Copy the listing in full and exactly, omitting its images.
━━━━━ Information supplied ━━━━━
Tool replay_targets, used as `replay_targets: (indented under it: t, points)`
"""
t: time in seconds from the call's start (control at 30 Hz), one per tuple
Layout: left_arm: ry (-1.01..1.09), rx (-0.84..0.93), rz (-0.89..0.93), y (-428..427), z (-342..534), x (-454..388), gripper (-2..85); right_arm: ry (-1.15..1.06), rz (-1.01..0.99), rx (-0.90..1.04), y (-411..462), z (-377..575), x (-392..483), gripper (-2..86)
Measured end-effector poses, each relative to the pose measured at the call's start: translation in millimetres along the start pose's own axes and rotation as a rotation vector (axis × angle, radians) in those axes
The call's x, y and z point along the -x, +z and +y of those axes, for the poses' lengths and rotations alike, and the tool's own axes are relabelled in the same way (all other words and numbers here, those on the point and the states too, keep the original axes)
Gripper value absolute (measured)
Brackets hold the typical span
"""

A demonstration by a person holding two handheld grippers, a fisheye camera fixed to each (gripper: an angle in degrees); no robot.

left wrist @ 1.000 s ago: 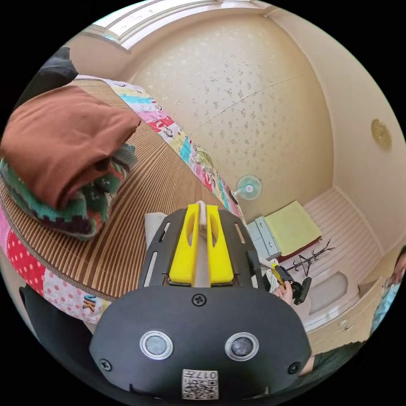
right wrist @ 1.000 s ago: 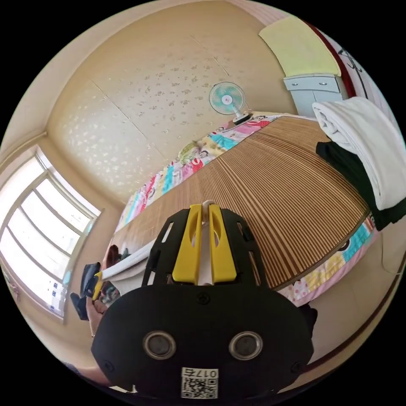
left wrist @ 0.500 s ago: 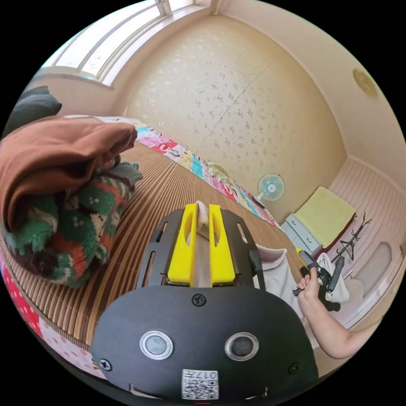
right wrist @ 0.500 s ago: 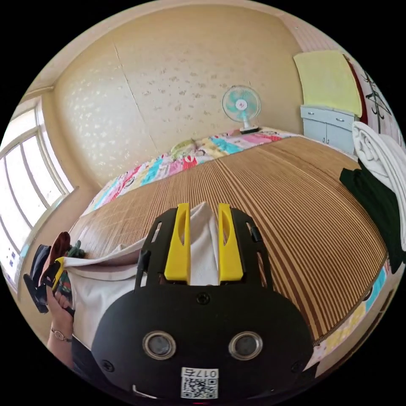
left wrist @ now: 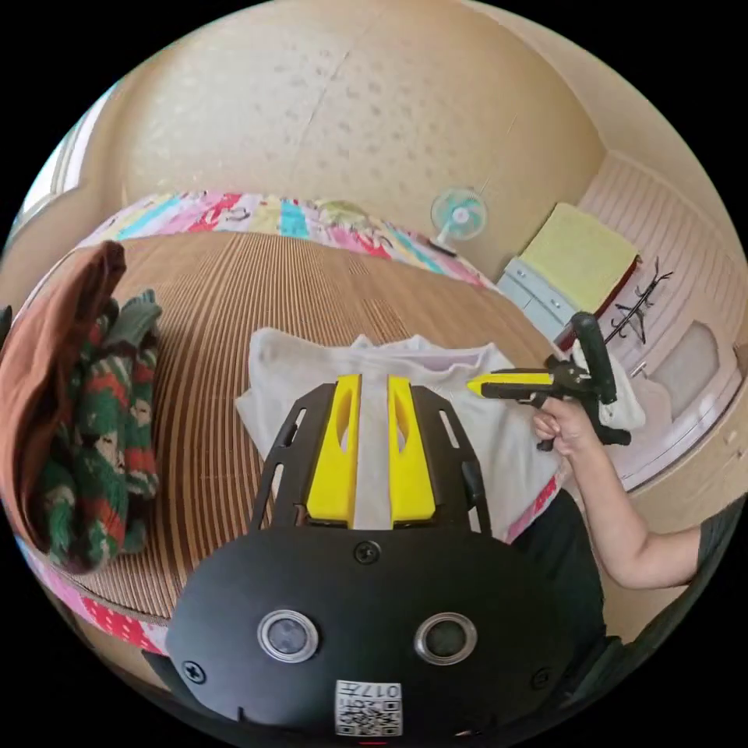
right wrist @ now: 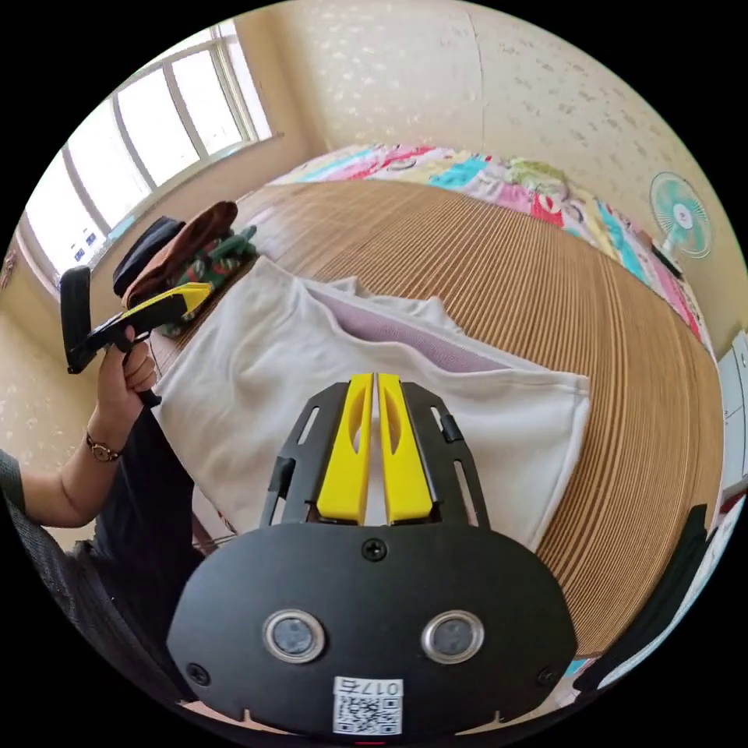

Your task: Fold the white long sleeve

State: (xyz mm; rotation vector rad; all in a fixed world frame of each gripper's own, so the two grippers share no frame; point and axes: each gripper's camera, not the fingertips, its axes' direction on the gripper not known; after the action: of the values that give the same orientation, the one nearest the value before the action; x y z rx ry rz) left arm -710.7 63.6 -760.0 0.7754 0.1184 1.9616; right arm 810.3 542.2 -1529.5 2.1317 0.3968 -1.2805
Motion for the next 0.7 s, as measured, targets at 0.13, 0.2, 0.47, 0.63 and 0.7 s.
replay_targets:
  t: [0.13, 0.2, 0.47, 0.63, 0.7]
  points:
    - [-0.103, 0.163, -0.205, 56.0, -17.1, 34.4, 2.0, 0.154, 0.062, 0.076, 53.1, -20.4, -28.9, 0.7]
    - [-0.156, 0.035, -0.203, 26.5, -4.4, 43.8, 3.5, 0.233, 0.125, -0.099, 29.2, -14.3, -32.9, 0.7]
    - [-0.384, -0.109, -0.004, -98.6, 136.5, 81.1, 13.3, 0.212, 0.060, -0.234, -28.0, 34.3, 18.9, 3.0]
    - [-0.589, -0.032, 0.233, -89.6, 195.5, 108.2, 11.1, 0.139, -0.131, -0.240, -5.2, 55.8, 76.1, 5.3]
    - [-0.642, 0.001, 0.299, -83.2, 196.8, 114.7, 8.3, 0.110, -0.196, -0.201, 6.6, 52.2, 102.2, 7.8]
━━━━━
--- Result for this task ---
Tool replay_targets, used as `replay_targets: (indented under it: t, points)`
"""
t: time in seconds from the call's start (control at 30 Hz), one per tuple
Layout: left_arm: ry (-1.01..1.09), rx (-0.84..0.93), rz (-0.89..0.93), y (-428..427), z (-342..534), x (-454..388), gripper (-2..85); right_arm: ry (-1.15..1.06), rz (-1.01..0.99), rx (-0.90..1.04), y (-411..462), z (-377..575), x (-392..483), gripper (-2..86)
Measured end-effector poses, each relative to the pose measured at the call's start: translation in millimetres along the start pose's own axes and rotation as a rotation vector (axis × angle, radians) in those axes
The call's x, y and z point along the -x, +z and +y of those axes, for the poses' lengths and rotations alike, and the tool's own axes are relabelled in the same way (all other words and numbers here, those on the point and the states too, keep the original axes)
Gripper value absolute (measured)
Brackets hold the typical span
"""

A demonstration by a person holding two handheld grippers, a fisheye camera fixed to each (gripper: an angle in degrees); no robot.

left wrist @ 1.000 s ago: 
right wrist @ 1.000 s ago: 
left wrist @ 0.500 s ago: 
right wrist @ 0.500 s ago: 
left wrist @ now: 
right wrist @ now: 

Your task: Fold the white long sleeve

State: (xyz mm; rotation vector rad; all in a fixed world frame of each gripper's own, so the two grippers share no frame; point and axes: each gripper's camera, not the fingertips, its axes' direction on the gripper not known; after the action: of the values that give the same orientation, the one nearest the value before the action; x y z rx ry rz) left arm -710.7 63.6 -760.0 0.7754 0.1184 1.9616; right arm 810.3 542.2 -1529.5 2.1317 0.3968 -1.2805
Motion for the next 0.7 s, as measured, targets at 0.13, 0.2, 0.47, 0.63 and 0.7 s.
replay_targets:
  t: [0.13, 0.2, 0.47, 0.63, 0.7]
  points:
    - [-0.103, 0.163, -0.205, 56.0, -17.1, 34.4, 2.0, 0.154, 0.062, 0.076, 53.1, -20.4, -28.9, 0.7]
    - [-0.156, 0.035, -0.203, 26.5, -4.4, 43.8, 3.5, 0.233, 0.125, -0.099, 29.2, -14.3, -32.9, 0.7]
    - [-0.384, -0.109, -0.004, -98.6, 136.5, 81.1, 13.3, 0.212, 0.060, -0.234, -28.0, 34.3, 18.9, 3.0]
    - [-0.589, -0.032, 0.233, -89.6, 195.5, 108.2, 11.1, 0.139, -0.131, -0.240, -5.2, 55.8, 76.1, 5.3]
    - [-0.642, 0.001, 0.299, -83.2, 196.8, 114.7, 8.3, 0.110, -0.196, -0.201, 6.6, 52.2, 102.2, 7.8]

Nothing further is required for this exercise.